What to do: Among the lines of the material, copy those that hold the string "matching".

[Supplied material — start]

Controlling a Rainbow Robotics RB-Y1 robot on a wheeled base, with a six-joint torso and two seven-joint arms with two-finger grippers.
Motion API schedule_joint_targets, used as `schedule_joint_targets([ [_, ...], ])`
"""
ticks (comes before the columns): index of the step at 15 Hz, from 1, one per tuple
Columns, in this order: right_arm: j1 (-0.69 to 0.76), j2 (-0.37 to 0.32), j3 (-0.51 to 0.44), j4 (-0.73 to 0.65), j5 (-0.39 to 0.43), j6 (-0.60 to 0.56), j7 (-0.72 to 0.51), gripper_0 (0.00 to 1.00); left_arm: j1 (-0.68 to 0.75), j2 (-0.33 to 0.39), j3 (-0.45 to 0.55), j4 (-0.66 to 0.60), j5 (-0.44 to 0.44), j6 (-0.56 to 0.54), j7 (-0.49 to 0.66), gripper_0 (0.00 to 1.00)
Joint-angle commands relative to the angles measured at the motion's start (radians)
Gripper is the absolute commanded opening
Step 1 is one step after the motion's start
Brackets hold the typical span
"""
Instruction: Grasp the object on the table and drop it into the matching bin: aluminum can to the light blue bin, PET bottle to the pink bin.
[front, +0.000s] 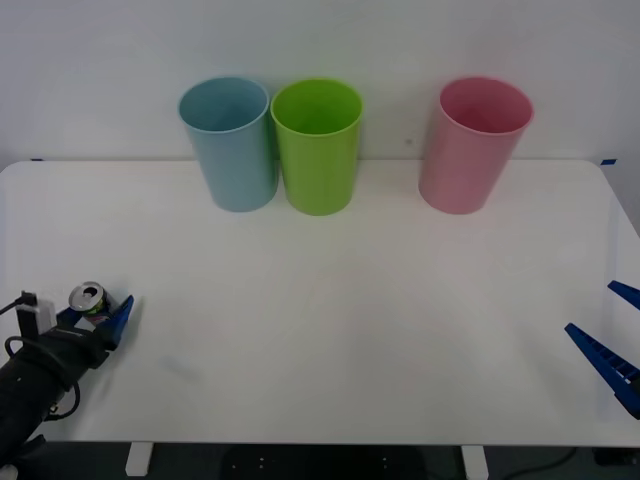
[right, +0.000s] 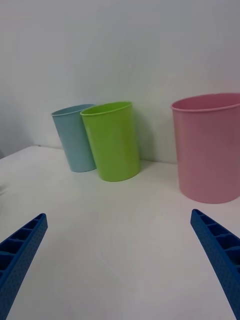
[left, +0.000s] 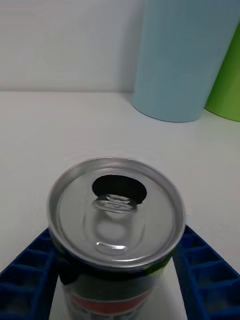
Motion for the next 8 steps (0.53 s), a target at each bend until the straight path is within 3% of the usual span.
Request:
schedule_joint_targets([
  [1, 0.000, 0.000, 0.000, 0.000, 0.000, 0.000, 0.000, 1.00, 0.005, 0.000, -0.001, 0.000, 0.010, -0.001, -0.003, 0.00],
  [8, 0.000, 0.000, 0.000, 0.000, 0.000, 0.000, 0.000, 1.00, 0.046, 0.014, -0.004, -0.049, 0.050, -0.019, 0.009, 0.00],
])
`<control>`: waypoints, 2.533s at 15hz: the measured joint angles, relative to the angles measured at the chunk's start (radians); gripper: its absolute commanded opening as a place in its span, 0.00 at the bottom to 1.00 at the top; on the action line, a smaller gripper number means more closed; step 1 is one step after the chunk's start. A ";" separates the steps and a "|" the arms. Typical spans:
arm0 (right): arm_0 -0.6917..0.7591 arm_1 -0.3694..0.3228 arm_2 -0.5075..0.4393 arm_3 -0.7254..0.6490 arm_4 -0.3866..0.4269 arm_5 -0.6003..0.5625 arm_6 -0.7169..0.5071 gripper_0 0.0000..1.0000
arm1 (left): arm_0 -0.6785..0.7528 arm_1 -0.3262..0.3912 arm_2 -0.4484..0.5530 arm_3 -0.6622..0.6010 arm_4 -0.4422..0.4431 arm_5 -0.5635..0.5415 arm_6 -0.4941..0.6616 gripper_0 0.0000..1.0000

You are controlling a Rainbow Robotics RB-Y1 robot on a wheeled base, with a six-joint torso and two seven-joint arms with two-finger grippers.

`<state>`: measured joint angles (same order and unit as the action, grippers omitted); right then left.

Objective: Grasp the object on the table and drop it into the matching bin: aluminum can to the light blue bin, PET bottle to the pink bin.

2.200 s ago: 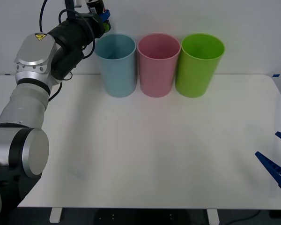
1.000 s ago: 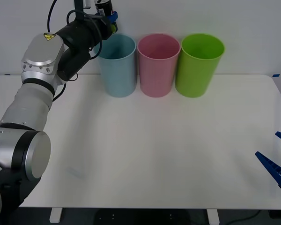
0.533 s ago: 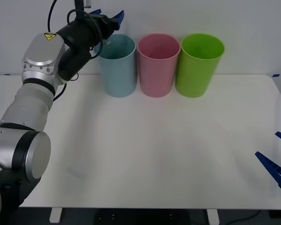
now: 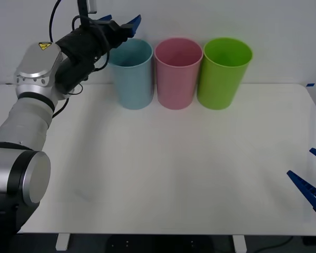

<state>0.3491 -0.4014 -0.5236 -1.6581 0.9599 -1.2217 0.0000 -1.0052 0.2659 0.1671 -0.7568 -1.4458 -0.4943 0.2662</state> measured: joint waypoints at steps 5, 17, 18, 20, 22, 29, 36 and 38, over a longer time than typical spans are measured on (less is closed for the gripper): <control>0.000 0.000 0.000 0.000 0.000 0.000 0.000 1.00 | 0.176 0.065 -0.001 -0.175 0.133 -0.143 -0.018 1.00; 0.000 0.000 0.000 0.000 0.000 0.000 0.000 1.00 | 0.704 0.289 -0.046 -0.693 0.430 -0.251 -0.056 1.00; 0.000 0.000 0.000 0.000 0.000 0.000 0.000 1.00 | 0.740 0.296 -0.025 -0.720 0.432 -0.274 -0.062 1.00; 0.000 0.000 0.000 0.000 0.000 0.000 0.000 1.00 | 0.811 0.298 0.034 -0.759 0.432 -0.346 -0.076 1.00; 0.000 0.000 0.000 0.000 0.000 0.000 0.000 1.00 | 0.878 0.300 0.092 -0.797 0.431 -0.407 -0.086 1.00; 0.000 0.000 0.000 0.000 0.000 0.000 0.000 1.00 | 1.103 0.300 0.238 -0.934 0.455 -0.517 -0.092 1.00; 0.000 0.000 0.000 0.000 0.000 0.000 0.000 1.00 | 1.247 0.299 0.317 -0.995 0.469 -0.568 -0.160 1.00; 0.000 0.000 0.000 0.000 0.000 0.000 0.000 1.00 | 1.267 0.299 0.340 -0.995 0.470 -0.582 -0.170 1.00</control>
<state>0.3491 -0.4014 -0.5236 -1.6581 0.9599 -1.2217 0.0000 0.2615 0.5646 0.5075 -1.7520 -0.9758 -1.0764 0.0958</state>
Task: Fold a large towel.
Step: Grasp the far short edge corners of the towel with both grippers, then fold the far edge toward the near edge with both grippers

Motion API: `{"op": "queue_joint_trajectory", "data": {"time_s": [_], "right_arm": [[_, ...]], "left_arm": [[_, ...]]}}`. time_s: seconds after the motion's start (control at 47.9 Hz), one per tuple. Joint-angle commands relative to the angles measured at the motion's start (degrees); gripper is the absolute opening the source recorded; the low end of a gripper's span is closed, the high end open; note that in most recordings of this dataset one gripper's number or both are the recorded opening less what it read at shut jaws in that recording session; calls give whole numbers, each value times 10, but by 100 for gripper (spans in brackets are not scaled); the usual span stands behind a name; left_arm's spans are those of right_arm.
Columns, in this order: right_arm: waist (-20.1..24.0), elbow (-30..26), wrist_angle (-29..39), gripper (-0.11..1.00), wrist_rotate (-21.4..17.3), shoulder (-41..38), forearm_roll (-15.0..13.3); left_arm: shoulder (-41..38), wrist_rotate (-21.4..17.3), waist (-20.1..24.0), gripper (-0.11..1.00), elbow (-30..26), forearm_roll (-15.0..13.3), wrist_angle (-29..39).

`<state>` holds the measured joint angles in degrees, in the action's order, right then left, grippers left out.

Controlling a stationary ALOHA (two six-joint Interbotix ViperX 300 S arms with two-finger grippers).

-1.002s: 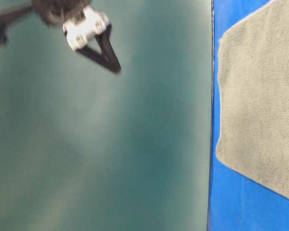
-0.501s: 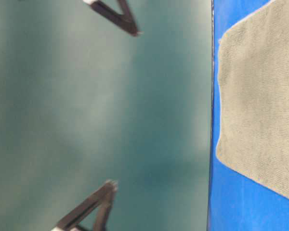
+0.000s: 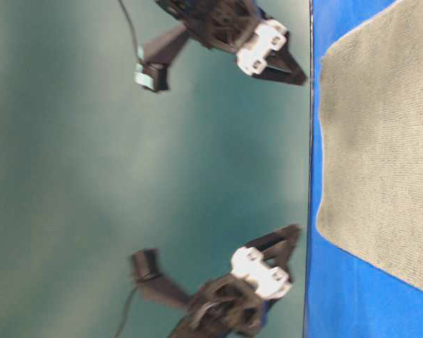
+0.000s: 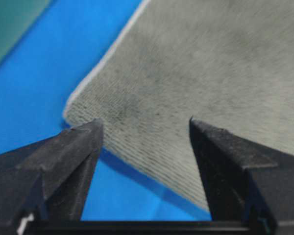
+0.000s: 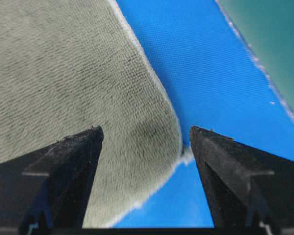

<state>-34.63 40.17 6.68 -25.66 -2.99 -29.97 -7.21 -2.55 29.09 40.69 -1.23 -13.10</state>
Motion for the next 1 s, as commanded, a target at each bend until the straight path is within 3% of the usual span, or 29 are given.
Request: {"op": "queue_joint_trajectory", "data": {"time_s": [0.0,0.251,0.397,0.48,0.606,0.668,0.981], "right_arm": [[-8,-18,-25,68,0,-18,-1],[-33,-40,-45,68,2,-73,-5],[-40,-44,-41,66,3,-83,-11],[-40,-40,-41,55,4,-83,-14],[-40,-36,-46,19,3,-81,-16],[-40,-35,-47,5,2,-79,-15],[-45,-40,-12,5,6,0,-20]], "left_arm": [[-31,-1,14,68,-31,0,-12],[-105,0,35,67,-69,-3,-12],[-114,0,40,59,-82,-2,-8],[-116,-1,39,44,-86,-3,-7],[-115,-3,35,11,-87,-3,-1],[-112,-3,34,4,-87,-3,11],[4,-46,59,4,-91,-2,65]]}}
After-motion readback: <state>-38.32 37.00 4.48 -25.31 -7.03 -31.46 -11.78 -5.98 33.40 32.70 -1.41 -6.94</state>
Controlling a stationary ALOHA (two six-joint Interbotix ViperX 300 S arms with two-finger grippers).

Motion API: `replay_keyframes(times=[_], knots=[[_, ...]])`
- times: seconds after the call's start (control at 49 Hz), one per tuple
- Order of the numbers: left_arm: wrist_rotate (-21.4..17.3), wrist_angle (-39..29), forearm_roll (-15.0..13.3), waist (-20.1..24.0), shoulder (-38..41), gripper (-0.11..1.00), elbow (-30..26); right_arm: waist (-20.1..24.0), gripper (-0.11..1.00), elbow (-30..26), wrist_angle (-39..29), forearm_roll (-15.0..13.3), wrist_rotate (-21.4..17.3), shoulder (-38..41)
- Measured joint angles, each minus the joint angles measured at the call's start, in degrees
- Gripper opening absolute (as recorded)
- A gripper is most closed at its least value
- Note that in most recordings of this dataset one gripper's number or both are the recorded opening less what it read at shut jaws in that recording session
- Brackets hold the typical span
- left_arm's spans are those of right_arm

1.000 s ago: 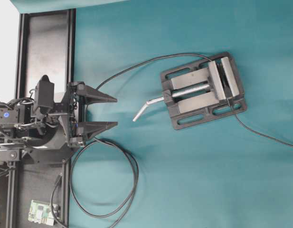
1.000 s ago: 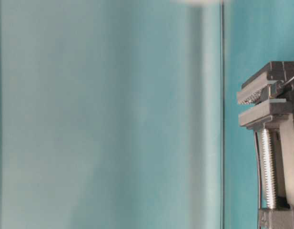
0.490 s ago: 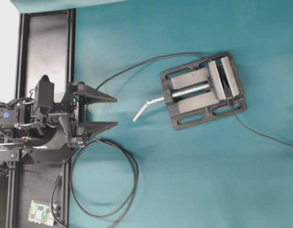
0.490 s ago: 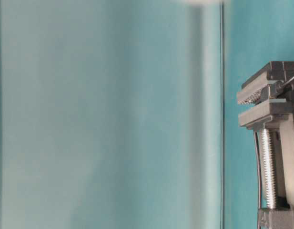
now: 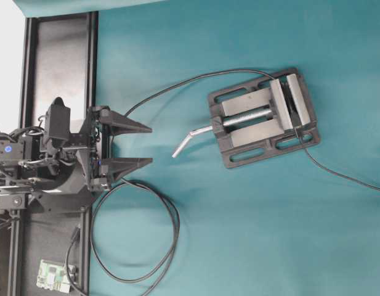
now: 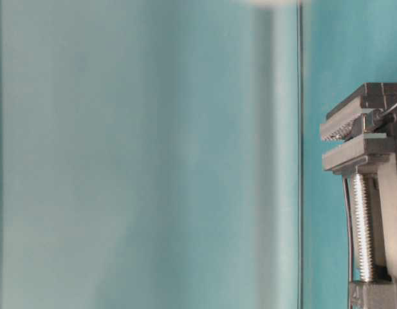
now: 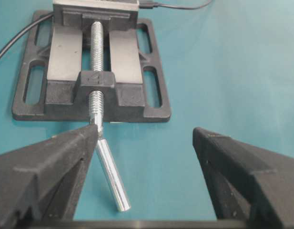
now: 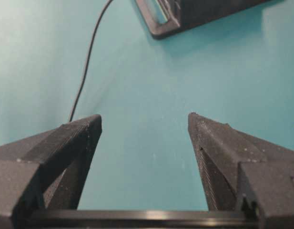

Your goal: Insert the USB cable into the fixed female connector.

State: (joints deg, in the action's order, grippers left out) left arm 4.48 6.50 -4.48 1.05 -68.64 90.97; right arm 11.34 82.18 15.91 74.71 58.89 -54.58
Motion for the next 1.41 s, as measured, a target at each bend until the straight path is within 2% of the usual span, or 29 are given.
replay_keyframes(times=[0.224, 0.755, 1.408], knots=[[0.0, 0.0, 0.1, -0.1, 0.0, 0.96, 0.1, 0.1, 0.78, 0.1, -0.7, 0.0, 0.0, 0.0], [-0.1, 0.0, 0.1, 0.0, 0.0, 0.96, 0.0, 0.0, 0.78, 3.1, -11.8, -0.1, -1.4, 0.0], [0.0, 0.0, 0.0, -0.1, 0.0, 0.96, 0.0, 0.0, 0.78, 3.2, -12.4, -0.1, -1.4, 0.0]])
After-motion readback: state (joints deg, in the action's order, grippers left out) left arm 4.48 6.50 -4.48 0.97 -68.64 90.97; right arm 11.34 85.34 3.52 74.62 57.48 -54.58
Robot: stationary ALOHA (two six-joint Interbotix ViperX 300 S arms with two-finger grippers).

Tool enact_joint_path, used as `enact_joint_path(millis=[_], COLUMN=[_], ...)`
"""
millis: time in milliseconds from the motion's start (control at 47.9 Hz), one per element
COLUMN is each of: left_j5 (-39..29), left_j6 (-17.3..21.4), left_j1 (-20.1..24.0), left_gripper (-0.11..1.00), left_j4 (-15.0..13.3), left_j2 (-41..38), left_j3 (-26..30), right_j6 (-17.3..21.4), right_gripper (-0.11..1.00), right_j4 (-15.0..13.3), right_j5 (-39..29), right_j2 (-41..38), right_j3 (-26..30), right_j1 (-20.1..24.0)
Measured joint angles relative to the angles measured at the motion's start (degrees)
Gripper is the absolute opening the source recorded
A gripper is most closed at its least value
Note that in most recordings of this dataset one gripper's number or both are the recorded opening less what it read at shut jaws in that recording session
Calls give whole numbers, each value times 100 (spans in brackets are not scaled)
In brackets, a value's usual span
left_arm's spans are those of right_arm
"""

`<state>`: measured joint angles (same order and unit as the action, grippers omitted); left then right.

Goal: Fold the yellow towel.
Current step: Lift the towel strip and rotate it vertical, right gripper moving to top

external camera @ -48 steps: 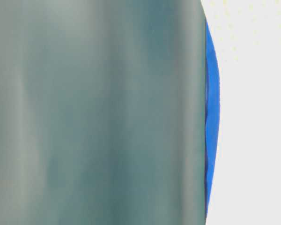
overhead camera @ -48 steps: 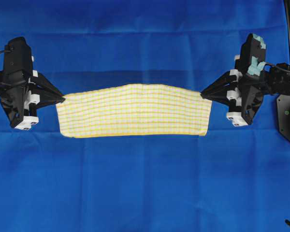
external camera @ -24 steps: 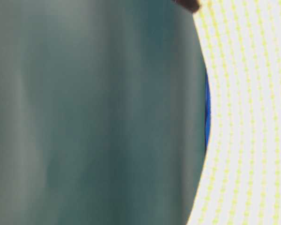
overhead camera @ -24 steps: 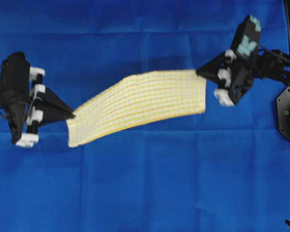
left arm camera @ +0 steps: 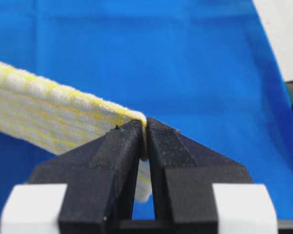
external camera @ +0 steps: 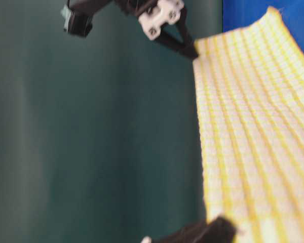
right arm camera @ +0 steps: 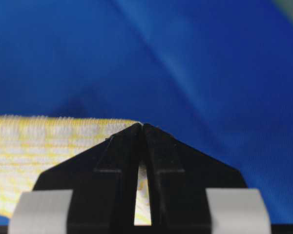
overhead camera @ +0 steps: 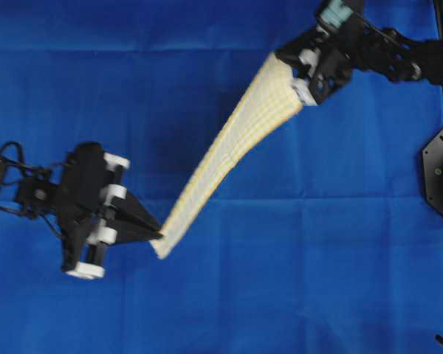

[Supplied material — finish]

Solution for this problem:
Instruction: Grasp the object on the table and drop it into the matching bin: aluminum can to the light blue bin, PET bottle to the pink bin.
Objective: Grasp the object on the table and drop it into the matching bin: aluminum can to the light blue bin, PET bottle to the pink bin.

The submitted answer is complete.